With climate risk raising insurance premiums charged to property owners or reducing the availability of insurance in certain regions as well as for certain asset classes, Brainard said it may be important to assess the resilience of insurance and other hedging strategies plus the associated implications for supervised institutions.
While Brainard did not mention it, the US Department of the Treasury already is eyeing how insurers weigh risk, according to a notice it issued on 31 August.
"Stress could be transmitted through a sudden repricing of insurance contracts or by a withdrawal of coverage, as we are already seeing in the case of wildfires and flooding in certain areas," she said.
Regional, sector variation
Brainard also noted that the standard models for projecting net revenues at financial institutions, though able to project losses on asset accounts on a regional and sectoral basis, are unable to capture what she considers "the potential intensification of climate-related risks."
Noting the increase in the frequency and severity of climate disasters, she cited US National Oceanic and Atmospheric Administration (NOAA) estimates that the US has incurred approximately $630.2 billion in climate-fueled events between 2016 and 2020 alone.
As of 9 July, NOAA reported there had been eight weather and climate disaster events in the US with losses exceeding $1 billion each so far in 2021. This does not include the impact of recent wildfires or Hurricane Ida.
The consequences of climate change are likely to be highly differentiated by region and economic sector, which has important implications for scenario analysis, she said, as "[c]limate-related risks can be expected to have direct effects not only on the valuation of assets on the balance sheets of financial institutions, but also on revenues and costs."
Brainard cautioned against extrapolating climate risk from past sporadic extreme weather events because evidence is showing that climate change is an ongoing, cumulative process that could significantly increase the prevalence and severity of extreme events as well as contributing to chronic changes.
"These cumulative and chronic changes could have economic effects that differ substantively from the historic experience, for example, if they contribute to shifts in the location of economic activity or the sectoral composition within a region," she added.
To get a complete picture of climate risks, banks and the Fed need to fill up the data gaps that will come from climate-related risk disclosures by companies, Brainard said.
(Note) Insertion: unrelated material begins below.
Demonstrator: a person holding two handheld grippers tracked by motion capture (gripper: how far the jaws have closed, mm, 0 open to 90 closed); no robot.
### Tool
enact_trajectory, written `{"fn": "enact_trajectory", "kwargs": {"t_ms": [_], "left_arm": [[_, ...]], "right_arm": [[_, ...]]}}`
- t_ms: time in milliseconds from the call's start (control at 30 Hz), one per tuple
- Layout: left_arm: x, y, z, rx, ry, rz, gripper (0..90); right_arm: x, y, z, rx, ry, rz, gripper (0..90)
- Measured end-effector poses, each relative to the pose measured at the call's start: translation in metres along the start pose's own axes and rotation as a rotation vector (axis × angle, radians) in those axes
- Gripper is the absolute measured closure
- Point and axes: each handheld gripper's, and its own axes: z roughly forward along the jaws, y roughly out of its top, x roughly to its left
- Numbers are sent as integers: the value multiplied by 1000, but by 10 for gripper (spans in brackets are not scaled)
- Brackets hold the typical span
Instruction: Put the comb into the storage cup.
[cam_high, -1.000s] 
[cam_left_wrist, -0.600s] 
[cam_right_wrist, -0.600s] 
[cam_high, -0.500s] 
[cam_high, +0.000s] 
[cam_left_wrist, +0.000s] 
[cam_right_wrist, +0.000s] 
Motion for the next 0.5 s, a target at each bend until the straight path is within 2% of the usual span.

She acknowledged that current voluntary climate-related disclosures are an important first step in closing data gaps, but said they are prone to inconsistent quality and incompleteness.
"Consistent, comparable, and, ultimately, mandatory disclosures are likely to be vital to enable market participants to measure, monitor, and manage climate risks on a consistent basis across firms," Brainard said, nodding to the US Securities and Exchange Commission, which is writing a mandatory climate reporting proposal.
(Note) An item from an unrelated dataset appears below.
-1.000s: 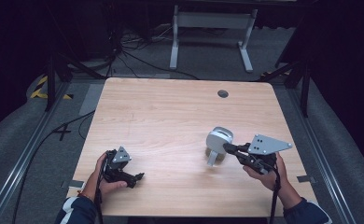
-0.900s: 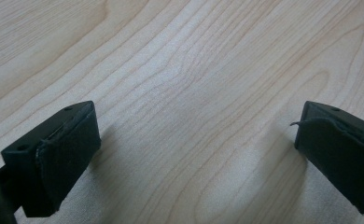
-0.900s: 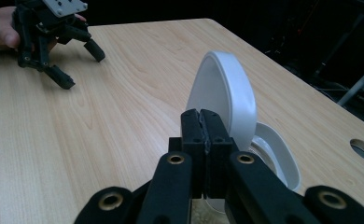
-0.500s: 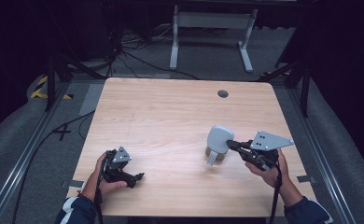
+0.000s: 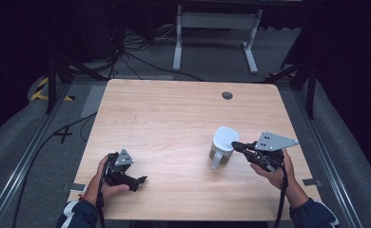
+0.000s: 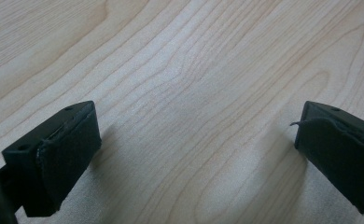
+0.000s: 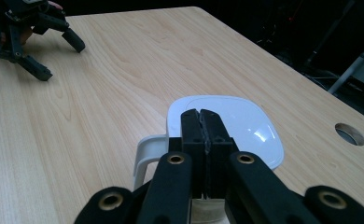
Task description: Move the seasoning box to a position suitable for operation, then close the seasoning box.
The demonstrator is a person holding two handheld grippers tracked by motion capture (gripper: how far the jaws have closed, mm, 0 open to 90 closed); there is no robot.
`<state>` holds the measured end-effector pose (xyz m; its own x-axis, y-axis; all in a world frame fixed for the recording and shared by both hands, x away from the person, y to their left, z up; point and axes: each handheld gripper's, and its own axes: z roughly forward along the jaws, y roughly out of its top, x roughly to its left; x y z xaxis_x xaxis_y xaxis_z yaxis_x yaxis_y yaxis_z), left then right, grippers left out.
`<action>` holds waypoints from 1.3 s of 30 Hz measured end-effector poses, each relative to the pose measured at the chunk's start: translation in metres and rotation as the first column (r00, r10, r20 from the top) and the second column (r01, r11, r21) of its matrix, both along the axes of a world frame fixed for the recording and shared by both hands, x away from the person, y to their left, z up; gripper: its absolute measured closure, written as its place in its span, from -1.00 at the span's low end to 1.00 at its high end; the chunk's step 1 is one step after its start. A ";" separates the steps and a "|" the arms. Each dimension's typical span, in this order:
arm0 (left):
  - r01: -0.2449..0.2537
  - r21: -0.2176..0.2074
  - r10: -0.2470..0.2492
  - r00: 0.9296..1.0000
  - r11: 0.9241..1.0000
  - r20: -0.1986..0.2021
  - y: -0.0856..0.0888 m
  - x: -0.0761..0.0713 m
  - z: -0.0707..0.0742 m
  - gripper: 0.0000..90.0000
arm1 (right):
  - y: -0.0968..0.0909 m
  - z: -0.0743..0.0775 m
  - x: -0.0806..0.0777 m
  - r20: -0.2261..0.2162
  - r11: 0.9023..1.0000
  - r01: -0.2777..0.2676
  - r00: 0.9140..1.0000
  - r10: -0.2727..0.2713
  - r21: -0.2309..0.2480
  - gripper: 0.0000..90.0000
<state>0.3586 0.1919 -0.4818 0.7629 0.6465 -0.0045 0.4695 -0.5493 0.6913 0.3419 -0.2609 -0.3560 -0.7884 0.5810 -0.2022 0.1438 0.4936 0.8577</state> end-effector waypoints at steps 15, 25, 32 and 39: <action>-0.016 -0.009 0.016 1.000 1.000 -0.010 0.000 -0.002 0.000 -0.98 | -0.012 -0.001 -0.005 -0.008 0.999 0.023 1.000 -0.023 -0.039 0.77; -0.016 -0.009 0.016 1.000 1.000 -0.010 0.000 -0.002 0.000 -0.98 | -0.035 -0.011 -0.012 -0.011 0.993 0.068 0.998 -0.069 -0.101 0.45; -0.016 -0.010 0.016 1.000 1.000 -0.010 0.000 -0.002 0.000 -0.98 | -0.050 -0.021 -0.016 -0.021 0.988 0.095 0.995 -0.098 -0.121 0.23; -0.016 -0.009 0.016 1.000 1.000 -0.010 0.000 -0.002 0.000 -0.98 | -0.071 -0.043 -0.022 -0.037 0.982 0.129 0.990 -0.135 -0.138 0.02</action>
<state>0.3569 0.1917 -0.4820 0.7526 0.6583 -0.0184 0.4851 -0.5353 0.6915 0.3197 -0.3318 -0.3988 -0.7168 0.6504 -0.2513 0.2529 0.5784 0.7755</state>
Reacting to Brainard's speech, Steven Rothstein, managing director of the Ceres Accelerator for Sustainable Capital Markets, said her words shows "sign of leadership and a thoughtful approach."
"This is a big step that the Fed is developing scenario analysis for climate stress tests, but it would be even bigger if the Board of Governors were to adopt it," he added.
As reports by Ceres indicate, "we believe there is more risk today on the balance sheets of banks than the entire risk posed by the global climate crisis in 2008 and 2009," he added.
A Ceres report released in September analyzing $2.2 trillion of exposure for syndicated loans found the physical risk to major US banks could amount to more than $250 billion annually.